AIM OF THE TASK: Among the lines below, a stretch begins at the one with "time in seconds" and ends at the one with "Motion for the". Repeat that stretch exactly, ends included.

= Beginning of Section =

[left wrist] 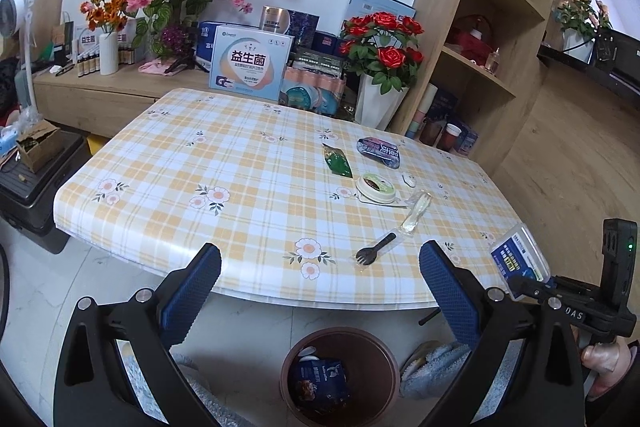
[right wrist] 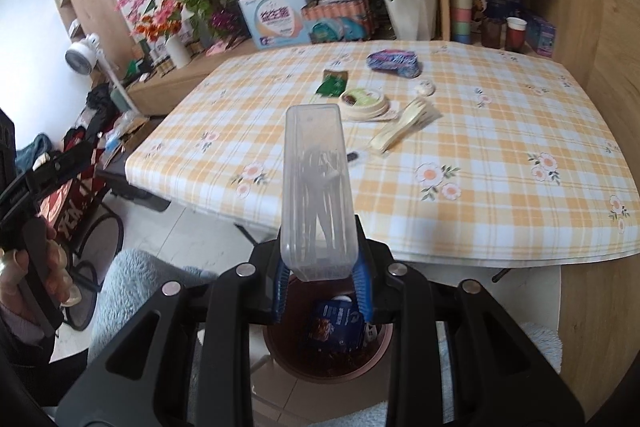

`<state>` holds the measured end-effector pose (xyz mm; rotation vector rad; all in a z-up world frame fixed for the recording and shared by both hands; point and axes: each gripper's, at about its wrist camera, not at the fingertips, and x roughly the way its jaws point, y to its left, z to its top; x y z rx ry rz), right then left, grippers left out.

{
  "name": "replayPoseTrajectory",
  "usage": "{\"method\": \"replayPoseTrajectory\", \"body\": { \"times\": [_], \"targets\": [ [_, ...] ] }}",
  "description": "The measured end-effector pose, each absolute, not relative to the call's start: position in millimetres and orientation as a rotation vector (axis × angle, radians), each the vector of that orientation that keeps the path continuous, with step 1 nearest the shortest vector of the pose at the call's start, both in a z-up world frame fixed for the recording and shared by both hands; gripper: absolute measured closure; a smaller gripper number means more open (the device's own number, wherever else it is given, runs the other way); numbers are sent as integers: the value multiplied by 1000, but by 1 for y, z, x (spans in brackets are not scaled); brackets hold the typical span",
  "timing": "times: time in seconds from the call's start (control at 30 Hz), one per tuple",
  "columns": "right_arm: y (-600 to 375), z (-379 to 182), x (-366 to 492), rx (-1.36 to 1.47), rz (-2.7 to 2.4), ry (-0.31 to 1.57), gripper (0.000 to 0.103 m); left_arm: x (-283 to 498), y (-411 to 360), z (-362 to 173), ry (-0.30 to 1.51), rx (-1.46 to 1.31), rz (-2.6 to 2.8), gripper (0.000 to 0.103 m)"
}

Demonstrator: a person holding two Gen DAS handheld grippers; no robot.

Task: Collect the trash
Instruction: 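Lower the clear plastic box into the brown bin and open the right gripper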

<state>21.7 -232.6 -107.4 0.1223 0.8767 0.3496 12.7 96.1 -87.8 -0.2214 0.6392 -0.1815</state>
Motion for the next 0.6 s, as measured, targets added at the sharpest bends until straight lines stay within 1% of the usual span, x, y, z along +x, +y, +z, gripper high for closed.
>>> {"method": "replayPoseTrajectory", "body": {
  "times": [0.4, 0.5, 0.6],
  "targets": [
    [-213, -130, 24, 95, 399, 956, 73, 20, 101, -97, 666, -247, -163, 6],
    [-212, -133, 25, 97, 391, 964, 69, 21, 98, -99, 674, -242, -168, 6],
    [-216, -136, 26, 108, 381, 967, 69, 23, 96, -101, 681, -239, -172, 6]
  ]
}}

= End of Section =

YOUR SOLUTION:
  "timing": "times: time in seconds from the call's start (control at 30 Hz), one per tuple",
  "columns": "right_arm: y (-600 to 375), z (-379 to 182), x (-366 to 492), rx (-1.36 to 1.47), rz (-2.7 to 2.4), ry (-0.31 to 1.57), gripper (0.000 to 0.103 m); left_arm: x (-283 to 498), y (-411 to 360), z (-362 to 173), ry (-0.30 to 1.51), rx (-1.46 to 1.31), rz (-2.6 to 2.8), gripper (0.000 to 0.103 m)"
}

Demonstrator: a person holding two Gen DAS handheld grippers; no robot.

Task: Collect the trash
Instruction: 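Lower the clear plastic box into the brown bin and open the right gripper
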
<state>21.7 -232.6 -107.4 0.1223 0.8767 0.3496 12.7 96.1 -87.8 -0.2214 0.6392 -0.1815</state>
Motion for the next 0.6 s, as measured, targets added at the sharpest bends until straight lines stay within 1% of the usual span, x, y, z along +x, +y, +z, gripper high for closed.

Nothing else remains for this exercise.